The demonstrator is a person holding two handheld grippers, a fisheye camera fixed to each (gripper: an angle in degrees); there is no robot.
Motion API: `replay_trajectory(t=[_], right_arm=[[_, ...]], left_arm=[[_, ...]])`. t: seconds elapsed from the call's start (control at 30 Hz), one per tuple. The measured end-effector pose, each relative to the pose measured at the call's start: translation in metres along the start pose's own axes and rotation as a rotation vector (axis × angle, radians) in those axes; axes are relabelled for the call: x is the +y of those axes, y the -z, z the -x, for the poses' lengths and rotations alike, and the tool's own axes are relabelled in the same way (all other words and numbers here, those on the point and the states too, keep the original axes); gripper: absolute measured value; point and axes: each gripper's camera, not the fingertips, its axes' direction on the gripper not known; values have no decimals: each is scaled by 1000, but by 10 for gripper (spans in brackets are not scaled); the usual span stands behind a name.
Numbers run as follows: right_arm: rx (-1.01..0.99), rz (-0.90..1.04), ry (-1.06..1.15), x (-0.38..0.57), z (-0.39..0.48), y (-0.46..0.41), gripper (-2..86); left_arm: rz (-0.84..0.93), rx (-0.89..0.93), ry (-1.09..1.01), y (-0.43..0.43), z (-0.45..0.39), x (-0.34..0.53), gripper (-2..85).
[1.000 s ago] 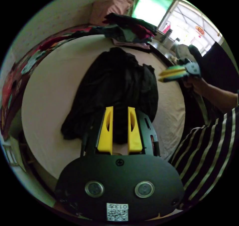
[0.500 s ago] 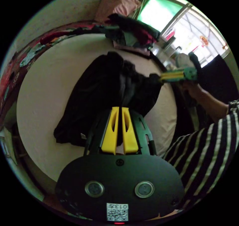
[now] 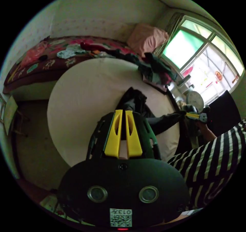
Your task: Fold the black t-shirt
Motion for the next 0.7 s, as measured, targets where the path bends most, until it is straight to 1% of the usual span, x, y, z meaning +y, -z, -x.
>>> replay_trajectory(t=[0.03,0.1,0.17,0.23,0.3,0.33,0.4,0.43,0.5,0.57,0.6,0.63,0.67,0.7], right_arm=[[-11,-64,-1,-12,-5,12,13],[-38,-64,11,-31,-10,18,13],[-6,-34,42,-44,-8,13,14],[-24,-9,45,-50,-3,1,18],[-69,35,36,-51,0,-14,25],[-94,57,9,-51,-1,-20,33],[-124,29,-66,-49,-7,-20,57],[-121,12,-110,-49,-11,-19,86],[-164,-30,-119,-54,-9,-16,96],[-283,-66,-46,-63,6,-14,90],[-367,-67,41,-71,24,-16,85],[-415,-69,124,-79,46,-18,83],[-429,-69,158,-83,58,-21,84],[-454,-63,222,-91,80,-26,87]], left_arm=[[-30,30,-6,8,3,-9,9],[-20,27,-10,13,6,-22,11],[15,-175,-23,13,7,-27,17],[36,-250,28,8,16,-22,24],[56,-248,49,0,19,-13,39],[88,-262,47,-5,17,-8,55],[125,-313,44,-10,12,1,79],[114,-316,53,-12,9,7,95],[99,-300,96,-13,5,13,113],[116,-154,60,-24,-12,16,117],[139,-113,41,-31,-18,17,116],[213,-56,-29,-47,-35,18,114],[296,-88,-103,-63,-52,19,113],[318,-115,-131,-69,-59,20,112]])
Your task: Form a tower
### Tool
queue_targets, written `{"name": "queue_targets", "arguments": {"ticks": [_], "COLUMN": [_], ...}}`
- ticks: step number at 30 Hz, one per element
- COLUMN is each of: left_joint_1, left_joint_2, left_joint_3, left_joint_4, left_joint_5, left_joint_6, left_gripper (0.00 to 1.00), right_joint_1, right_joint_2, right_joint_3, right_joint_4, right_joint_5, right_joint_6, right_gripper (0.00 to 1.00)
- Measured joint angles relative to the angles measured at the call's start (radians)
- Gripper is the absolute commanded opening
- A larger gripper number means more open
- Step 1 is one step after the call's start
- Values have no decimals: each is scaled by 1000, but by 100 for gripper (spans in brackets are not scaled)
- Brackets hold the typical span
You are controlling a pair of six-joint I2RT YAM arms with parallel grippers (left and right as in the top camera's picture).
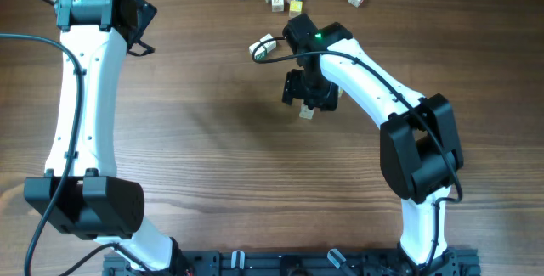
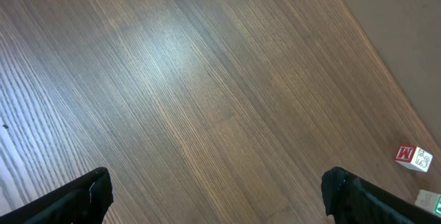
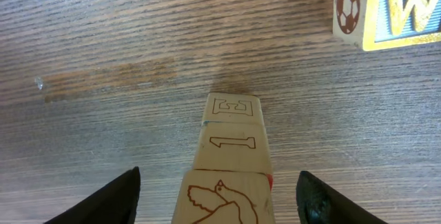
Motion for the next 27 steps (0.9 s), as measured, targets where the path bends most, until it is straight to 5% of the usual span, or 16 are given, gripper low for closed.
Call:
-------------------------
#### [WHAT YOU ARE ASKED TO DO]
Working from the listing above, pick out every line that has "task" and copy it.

#### [WORKED SOLUTION]
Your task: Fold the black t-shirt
Your task: Form a tower

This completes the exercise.